WHAT THE TASK ASKS:
Starting at the top of the data and ending with the line that holds "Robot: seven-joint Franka", transcribe each line exactly; include both ends.

□ □ □ □ □

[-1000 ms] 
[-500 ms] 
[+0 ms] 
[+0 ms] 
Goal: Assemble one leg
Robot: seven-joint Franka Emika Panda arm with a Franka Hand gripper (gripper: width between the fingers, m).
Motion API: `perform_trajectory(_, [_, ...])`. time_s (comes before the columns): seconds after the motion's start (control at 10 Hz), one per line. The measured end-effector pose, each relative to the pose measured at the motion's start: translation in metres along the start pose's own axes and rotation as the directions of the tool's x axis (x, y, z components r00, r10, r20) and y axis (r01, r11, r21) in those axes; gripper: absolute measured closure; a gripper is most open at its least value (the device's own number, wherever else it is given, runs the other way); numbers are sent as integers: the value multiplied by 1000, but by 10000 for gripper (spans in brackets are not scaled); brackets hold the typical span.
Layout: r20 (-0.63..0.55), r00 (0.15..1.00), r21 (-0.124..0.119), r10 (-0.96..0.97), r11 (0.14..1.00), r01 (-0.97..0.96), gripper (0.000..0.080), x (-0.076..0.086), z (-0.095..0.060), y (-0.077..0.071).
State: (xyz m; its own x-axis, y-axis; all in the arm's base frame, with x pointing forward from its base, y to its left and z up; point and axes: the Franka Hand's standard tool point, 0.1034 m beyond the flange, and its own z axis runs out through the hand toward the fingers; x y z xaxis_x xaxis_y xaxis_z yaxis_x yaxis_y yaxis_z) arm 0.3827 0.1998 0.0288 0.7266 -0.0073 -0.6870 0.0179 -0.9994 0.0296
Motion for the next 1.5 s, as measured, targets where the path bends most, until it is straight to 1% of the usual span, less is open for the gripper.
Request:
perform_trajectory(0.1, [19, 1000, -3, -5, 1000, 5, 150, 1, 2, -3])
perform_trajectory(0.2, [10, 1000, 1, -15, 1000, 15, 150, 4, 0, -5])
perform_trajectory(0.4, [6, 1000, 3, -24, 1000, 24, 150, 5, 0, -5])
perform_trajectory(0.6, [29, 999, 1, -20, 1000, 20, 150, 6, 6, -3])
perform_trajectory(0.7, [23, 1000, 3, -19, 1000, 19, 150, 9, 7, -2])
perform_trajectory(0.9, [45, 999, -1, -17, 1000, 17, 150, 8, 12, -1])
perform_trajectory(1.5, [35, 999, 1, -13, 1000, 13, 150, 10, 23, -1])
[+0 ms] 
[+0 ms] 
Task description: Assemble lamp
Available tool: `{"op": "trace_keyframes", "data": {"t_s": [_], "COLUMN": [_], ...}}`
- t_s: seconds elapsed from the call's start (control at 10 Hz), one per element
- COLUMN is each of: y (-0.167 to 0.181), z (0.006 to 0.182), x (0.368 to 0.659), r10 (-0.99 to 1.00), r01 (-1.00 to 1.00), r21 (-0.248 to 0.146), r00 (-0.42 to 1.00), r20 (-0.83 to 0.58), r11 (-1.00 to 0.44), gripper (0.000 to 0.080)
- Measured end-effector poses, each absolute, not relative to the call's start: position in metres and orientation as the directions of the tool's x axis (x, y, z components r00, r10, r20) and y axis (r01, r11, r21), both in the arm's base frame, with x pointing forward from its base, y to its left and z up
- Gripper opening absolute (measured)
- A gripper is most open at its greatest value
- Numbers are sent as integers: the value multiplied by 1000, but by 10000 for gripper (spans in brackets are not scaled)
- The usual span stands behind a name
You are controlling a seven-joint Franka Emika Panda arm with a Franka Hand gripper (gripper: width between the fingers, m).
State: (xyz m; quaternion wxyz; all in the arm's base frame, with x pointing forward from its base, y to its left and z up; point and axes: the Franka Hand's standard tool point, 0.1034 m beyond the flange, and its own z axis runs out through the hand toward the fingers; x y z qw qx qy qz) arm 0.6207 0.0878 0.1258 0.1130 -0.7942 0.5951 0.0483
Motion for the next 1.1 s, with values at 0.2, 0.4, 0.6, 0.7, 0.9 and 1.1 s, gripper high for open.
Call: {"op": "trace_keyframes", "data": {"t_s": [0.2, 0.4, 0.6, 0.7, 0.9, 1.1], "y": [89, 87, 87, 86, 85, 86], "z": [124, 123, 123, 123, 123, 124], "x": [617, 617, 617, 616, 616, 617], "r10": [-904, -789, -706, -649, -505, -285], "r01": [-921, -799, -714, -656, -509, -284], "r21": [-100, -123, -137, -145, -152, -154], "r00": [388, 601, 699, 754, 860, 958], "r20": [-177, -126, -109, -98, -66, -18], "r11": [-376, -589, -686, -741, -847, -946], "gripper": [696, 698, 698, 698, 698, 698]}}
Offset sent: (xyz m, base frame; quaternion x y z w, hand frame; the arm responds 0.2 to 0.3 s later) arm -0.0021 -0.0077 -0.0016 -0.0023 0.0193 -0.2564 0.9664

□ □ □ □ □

EXPECTED ANSWER:
[-1000 ms] 
[-500 ms] 
[+0 ms] 
[+0 ms] 
Goal: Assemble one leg
Robot: seven-joint Franka Emika Panda arm with a Franka Hand gripper (gripper: width between the fingers, m).

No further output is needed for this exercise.